* _Exercise aim_
Print back each record unchanged, without pictures.

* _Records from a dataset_
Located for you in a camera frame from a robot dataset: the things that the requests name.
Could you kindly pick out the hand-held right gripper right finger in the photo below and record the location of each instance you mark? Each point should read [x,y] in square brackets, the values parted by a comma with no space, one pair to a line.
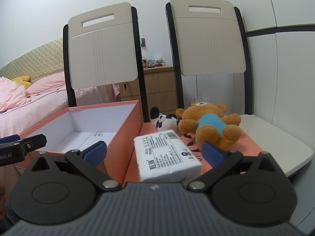
[211,152]

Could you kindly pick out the pink box lid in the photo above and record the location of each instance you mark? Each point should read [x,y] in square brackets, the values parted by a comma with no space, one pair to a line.
[246,143]

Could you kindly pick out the cream chair with black frame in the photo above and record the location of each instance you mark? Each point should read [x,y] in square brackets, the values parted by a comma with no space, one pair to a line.
[103,51]
[209,41]

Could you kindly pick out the pink duvet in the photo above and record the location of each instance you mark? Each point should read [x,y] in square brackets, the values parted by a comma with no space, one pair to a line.
[11,95]

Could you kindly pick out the brown teddy bear plush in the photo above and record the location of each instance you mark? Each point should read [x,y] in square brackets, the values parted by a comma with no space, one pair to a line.
[211,125]

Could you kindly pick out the beige quilted headboard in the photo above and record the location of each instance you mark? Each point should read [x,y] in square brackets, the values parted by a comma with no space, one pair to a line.
[37,59]

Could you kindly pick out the wooden dresser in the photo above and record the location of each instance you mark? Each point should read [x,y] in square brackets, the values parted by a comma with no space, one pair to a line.
[157,88]

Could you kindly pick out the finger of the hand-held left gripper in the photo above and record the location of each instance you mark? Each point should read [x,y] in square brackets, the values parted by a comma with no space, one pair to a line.
[9,139]
[34,141]

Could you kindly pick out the white tissue pack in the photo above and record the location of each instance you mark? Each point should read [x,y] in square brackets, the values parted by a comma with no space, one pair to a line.
[165,154]

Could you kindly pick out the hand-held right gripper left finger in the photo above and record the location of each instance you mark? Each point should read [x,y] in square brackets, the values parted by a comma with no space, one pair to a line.
[95,152]

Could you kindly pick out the pink pillow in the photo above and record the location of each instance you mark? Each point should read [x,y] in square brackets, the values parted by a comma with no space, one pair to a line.
[46,83]

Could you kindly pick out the black and white panda plush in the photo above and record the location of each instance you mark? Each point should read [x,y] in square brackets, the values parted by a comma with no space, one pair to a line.
[162,121]

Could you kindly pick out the pink cardboard box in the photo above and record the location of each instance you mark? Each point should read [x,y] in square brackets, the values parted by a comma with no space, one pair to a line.
[123,137]

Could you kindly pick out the grey wall switch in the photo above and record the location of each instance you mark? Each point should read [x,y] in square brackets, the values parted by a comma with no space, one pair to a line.
[143,42]

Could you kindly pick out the cluster of small trinkets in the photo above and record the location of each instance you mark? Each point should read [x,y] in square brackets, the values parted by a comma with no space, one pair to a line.
[153,62]

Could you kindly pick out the yellow plush toy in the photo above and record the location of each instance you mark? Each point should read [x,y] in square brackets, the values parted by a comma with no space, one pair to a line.
[22,80]

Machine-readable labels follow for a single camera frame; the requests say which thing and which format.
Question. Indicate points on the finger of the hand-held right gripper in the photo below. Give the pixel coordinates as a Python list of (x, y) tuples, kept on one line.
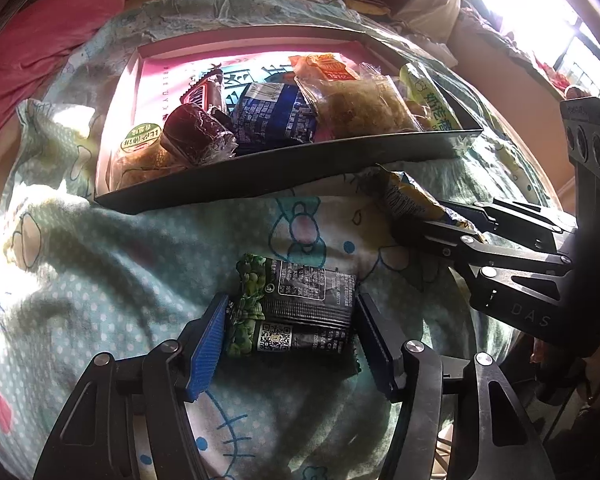
[(510, 215), (440, 237)]

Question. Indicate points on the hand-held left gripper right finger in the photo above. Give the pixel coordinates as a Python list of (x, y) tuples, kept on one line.
[(375, 350)]

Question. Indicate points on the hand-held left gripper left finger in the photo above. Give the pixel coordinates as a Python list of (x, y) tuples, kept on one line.
[(207, 355)]

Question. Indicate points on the yellow snack packet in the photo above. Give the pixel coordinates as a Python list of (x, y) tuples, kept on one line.
[(410, 200)]

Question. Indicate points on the black green pea packet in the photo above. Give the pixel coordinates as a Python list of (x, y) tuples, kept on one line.
[(300, 285), (280, 337)]

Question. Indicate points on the green snack packet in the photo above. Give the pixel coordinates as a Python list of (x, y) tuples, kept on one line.
[(430, 95)]

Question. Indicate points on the clear floss pastry packet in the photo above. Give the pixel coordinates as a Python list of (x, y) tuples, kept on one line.
[(360, 107)]

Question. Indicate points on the dark cardboard box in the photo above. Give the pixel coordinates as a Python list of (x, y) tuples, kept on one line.
[(280, 175)]

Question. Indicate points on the orange snack packet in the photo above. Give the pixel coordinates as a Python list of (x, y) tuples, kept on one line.
[(325, 67)]

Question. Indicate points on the blue snack packet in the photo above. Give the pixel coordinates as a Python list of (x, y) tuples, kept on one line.
[(270, 115)]

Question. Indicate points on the clear brown pastry packet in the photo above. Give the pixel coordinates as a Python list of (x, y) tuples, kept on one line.
[(140, 155)]

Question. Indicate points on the dark maroon snack packet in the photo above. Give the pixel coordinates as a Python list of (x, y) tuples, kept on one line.
[(195, 132)]

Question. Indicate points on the purple snack packet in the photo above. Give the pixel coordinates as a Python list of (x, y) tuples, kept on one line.
[(202, 92)]

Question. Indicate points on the person's right hand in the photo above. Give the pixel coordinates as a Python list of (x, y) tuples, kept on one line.
[(577, 93)]

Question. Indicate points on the cartoon printed blanket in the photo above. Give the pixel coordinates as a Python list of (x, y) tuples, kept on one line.
[(130, 270)]

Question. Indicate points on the clothes on windowsill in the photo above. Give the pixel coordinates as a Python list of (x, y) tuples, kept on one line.
[(530, 50)]

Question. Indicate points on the window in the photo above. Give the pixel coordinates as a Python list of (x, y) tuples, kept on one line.
[(540, 0)]

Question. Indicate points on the beige curtain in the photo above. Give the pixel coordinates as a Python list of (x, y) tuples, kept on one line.
[(435, 0)]

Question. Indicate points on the pink blanket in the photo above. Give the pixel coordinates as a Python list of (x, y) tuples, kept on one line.
[(40, 35)]

* _Result_
Located for you in a camera frame from a robot dataset: the things that the requests name.
Could you kindly pick out the hand-held right gripper right finger in the photo below and record the location of each instance you mark? Each point should read [x,y] in square brackets, the values parted by a comma with no space, one pair to a line.
[211,152]

Could you kindly pick out the pink box lid in the photo above and record the location of each instance you mark? Each point should read [x,y] in square brackets, the values parted by a comma with no space, one pair to a line.
[246,143]

Could you kindly pick out the cream chair with black frame in the photo above and record the location of each instance you mark? Each point should read [x,y] in square brackets, the values parted by a comma with no space, one pair to a line.
[103,51]
[209,41]

Could you kindly pick out the pink duvet in the photo above and record the location of each instance you mark? Each point should read [x,y] in square brackets, the values parted by a comma with no space, one pair to a line.
[11,95]

Could you kindly pick out the brown teddy bear plush in the photo above and record the location of each instance you mark? Each point should read [x,y] in square brackets, the values parted by a comma with no space, one pair to a line.
[211,125]

Could you kindly pick out the beige quilted headboard in the photo above and record the location of each instance you mark? Each point should read [x,y] in square brackets, the values parted by a comma with no space, one pair to a line.
[37,59]

Could you kindly pick out the wooden dresser in the photo above and record the location of each instance you mark? Each point should read [x,y] in square brackets, the values parted by a comma with no space, one pair to a line.
[157,88]

Could you kindly pick out the finger of the hand-held left gripper in the photo above and record the location of each instance you mark? Each point should read [x,y] in square brackets, the values parted by a comma with no space, one pair to a line.
[9,139]
[34,141]

Could you kindly pick out the white tissue pack in the photo above and record the location of each instance you mark? Each point should read [x,y] in square brackets, the values parted by a comma with no space, one pair to a line.
[165,154]

Could you kindly pick out the hand-held right gripper left finger in the photo above and record the location of each instance you mark? Each point should read [x,y] in square brackets, the values parted by a comma with no space, one pair to a line.
[95,152]

Could you kindly pick out the pink pillow in the photo above and record the location of each instance you mark? Each point should read [x,y] in square brackets, the values parted by a comma with no space, one pair to a line.
[46,83]

Could you kindly pick out the black and white panda plush in the photo above and record the location of each instance you mark? Each point should read [x,y] in square brackets, the values parted by a comma with no space, one pair to a line.
[162,121]

Could you kindly pick out the pink cardboard box in the photo above and record the location of each instance you mark? Each point should read [x,y] in square brackets, the values parted by a comma with no space, one pair to a line.
[123,137]

Could you kindly pick out the grey wall switch in the photo above and record the location of each instance you mark? Each point should read [x,y] in square brackets, the values parted by a comma with no space, one pair to a line.
[143,42]

Could you kindly pick out the cluster of small trinkets in the photo above and record the location of each instance you mark? Each point should read [x,y] in square brackets, the values parted by a comma with no space, one pair to a line.
[153,62]

Could you kindly pick out the yellow plush toy in the photo above and record the location of each instance you mark? Each point should read [x,y] in square brackets, the values parted by a comma with no space, one pair to a line.
[22,80]

Machine-readable labels follow for a single camera frame; the requests say which thing and which format.
Question. Indicate points on the finger of the hand-held right gripper in the photo below. Give the pixel coordinates as a Python list of (x, y) tuples, kept on one line.
[(510, 215), (440, 237)]

Question. Indicate points on the hand-held left gripper right finger in the photo above. Give the pixel coordinates as a Python list of (x, y) tuples, kept on one line.
[(375, 350)]

Question. Indicate points on the hand-held left gripper left finger in the photo above. Give the pixel coordinates as a Python list of (x, y) tuples, kept on one line.
[(207, 355)]

Question. Indicate points on the yellow snack packet in the photo above. Give the pixel coordinates as a Python list of (x, y) tuples, kept on one line.
[(410, 200)]

Question. Indicate points on the black green pea packet in the photo above. Give the pixel coordinates as a Python list of (x, y) tuples, kept on one line.
[(300, 285), (280, 337)]

Question. Indicate points on the green snack packet in the photo above. Give the pixel coordinates as a Python list of (x, y) tuples, kept on one line.
[(430, 95)]

Question. Indicate points on the clear floss pastry packet in the photo above. Give the pixel coordinates as a Python list of (x, y) tuples, kept on one line.
[(360, 107)]

Question. Indicate points on the dark cardboard box in the photo above. Give the pixel coordinates as a Python list of (x, y) tuples, kept on one line.
[(280, 175)]

Question. Indicate points on the orange snack packet in the photo above. Give the pixel coordinates as a Python list of (x, y) tuples, kept on one line.
[(325, 67)]

Question. Indicate points on the blue snack packet in the photo above. Give the pixel coordinates as a Python list of (x, y) tuples, kept on one line.
[(270, 115)]

Question. Indicate points on the clear brown pastry packet in the photo above. Give the pixel coordinates as a Python list of (x, y) tuples, kept on one line.
[(140, 155)]

Question. Indicate points on the dark maroon snack packet in the photo above. Give the pixel coordinates as a Python list of (x, y) tuples, kept on one line.
[(195, 132)]

Question. Indicate points on the purple snack packet in the photo above. Give the pixel coordinates as a Python list of (x, y) tuples, kept on one line.
[(202, 92)]

Question. Indicate points on the person's right hand in the photo above. Give the pixel coordinates as a Python list of (x, y) tuples, kept on one line.
[(577, 93)]

Question. Indicate points on the cartoon printed blanket in the photo above. Give the pixel coordinates as a Python list of (x, y) tuples, kept on one line.
[(130, 270)]

Question. Indicate points on the clothes on windowsill in the photo above. Give the pixel coordinates as a Python list of (x, y) tuples, kept on one line.
[(530, 50)]

Question. Indicate points on the window in the photo above. Give the pixel coordinates as a Python list of (x, y) tuples, kept on one line.
[(540, 0)]

Question. Indicate points on the beige curtain in the photo above. Give the pixel coordinates as a Python list of (x, y) tuples, kept on one line.
[(435, 0)]

Question. Indicate points on the pink blanket in the photo above. Give the pixel coordinates as a Python list of (x, y) tuples, kept on one line.
[(40, 35)]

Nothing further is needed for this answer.